### EXERCISE PROMPT
All of the data needs to be repeated exactly.

### RECORDED DATA
*** Begin section ***

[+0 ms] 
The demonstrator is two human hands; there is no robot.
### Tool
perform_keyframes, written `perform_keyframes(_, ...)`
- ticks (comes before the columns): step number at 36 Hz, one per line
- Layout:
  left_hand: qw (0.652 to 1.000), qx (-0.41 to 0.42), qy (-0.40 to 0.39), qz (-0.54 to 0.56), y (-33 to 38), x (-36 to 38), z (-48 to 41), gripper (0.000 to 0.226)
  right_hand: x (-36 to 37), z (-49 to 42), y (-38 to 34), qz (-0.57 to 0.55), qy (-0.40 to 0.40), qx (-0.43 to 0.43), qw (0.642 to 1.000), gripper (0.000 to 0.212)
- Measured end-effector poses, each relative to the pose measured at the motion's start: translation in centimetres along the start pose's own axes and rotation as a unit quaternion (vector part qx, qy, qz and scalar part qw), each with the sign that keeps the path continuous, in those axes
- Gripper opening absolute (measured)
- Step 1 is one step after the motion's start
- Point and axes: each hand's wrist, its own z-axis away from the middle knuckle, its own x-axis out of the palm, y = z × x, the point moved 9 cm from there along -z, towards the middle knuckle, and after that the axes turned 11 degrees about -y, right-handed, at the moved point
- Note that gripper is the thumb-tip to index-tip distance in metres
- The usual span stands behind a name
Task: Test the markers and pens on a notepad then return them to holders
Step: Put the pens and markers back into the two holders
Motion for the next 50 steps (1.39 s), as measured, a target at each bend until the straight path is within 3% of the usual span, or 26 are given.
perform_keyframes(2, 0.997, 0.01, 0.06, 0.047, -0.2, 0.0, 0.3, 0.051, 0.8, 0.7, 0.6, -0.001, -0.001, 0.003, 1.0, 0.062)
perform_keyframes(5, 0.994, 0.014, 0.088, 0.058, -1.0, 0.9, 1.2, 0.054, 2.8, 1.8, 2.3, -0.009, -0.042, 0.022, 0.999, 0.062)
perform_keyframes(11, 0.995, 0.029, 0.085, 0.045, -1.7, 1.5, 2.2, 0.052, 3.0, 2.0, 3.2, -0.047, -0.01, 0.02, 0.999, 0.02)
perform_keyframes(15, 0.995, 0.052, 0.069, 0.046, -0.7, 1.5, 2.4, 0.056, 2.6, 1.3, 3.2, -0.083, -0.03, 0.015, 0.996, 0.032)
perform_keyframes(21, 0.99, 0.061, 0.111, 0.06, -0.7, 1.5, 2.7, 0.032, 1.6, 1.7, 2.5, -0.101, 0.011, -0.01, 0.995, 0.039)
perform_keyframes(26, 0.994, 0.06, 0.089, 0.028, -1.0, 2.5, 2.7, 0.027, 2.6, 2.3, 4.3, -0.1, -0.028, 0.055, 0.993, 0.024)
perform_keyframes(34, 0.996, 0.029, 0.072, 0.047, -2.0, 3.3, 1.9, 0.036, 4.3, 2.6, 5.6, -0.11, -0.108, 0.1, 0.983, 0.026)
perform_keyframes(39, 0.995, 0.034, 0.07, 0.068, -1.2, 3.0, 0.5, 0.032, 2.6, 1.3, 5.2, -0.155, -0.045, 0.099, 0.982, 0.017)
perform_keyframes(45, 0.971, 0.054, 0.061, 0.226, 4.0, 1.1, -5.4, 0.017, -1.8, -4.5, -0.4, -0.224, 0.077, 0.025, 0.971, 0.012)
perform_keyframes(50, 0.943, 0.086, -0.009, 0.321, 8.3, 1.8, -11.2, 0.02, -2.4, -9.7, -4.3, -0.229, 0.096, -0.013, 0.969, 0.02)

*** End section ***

### OUTPUT
[+0 ms] 
The demonstrator is two human hands; there is no robot.
### Tool
perform_keyframes, written `perform_keyframes(_, ...)`
- ticks (comes before the columns): step number at 36 Hz, one per line
- Layout:
  left_hand: qw (0.652 to 1.000), qx (-0.41 to 0.42), qy (-0.40 to 0.39), qz (-0.54 to 0.56), y (-33 to 38), x (-36 to 38), z (-48 to 41), gripper (0.000 to 0.226)
  right_hand: x (-36 to 37), z (-49 to 42), y (-38 to 34), qz (-0.57 to 0.55), qy (-0.40 to 0.40), qx (-0.43 to 0.43), qw (0.642 to 1.000), gripper (0.000 to 0.212)
- Measured end-effector poses, each relative to the pose measured at the motion's start: translation in centimetres along the start pose's own axes and rotation as a unit quaternion (vector part qx, qy, qz and scalar part qw), each with the sign that keeps the path continuous, in those axes
- Gripper opening absolute (measured)
- Step 1 is one step after the motion's start
- Point and axes: each hand's wrist, its own z-axis away from the middle knuckle, its own x-axis out of the palm, y = z × x, the point moved 9 cm from there along -z, towards the middle knuckle, and after that the axes turned 11 degrees about -y, right-handed, at the moved point
- Note that gripper is the thumb-tip to index-tip distance in metres
- The usual span stands behind a name
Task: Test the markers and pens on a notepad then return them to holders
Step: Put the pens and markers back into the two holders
Motion for the next 50 steps (1.39 s), as measured, a target at each bend until the straight path is within 3% of the usual span, or 26 are given.
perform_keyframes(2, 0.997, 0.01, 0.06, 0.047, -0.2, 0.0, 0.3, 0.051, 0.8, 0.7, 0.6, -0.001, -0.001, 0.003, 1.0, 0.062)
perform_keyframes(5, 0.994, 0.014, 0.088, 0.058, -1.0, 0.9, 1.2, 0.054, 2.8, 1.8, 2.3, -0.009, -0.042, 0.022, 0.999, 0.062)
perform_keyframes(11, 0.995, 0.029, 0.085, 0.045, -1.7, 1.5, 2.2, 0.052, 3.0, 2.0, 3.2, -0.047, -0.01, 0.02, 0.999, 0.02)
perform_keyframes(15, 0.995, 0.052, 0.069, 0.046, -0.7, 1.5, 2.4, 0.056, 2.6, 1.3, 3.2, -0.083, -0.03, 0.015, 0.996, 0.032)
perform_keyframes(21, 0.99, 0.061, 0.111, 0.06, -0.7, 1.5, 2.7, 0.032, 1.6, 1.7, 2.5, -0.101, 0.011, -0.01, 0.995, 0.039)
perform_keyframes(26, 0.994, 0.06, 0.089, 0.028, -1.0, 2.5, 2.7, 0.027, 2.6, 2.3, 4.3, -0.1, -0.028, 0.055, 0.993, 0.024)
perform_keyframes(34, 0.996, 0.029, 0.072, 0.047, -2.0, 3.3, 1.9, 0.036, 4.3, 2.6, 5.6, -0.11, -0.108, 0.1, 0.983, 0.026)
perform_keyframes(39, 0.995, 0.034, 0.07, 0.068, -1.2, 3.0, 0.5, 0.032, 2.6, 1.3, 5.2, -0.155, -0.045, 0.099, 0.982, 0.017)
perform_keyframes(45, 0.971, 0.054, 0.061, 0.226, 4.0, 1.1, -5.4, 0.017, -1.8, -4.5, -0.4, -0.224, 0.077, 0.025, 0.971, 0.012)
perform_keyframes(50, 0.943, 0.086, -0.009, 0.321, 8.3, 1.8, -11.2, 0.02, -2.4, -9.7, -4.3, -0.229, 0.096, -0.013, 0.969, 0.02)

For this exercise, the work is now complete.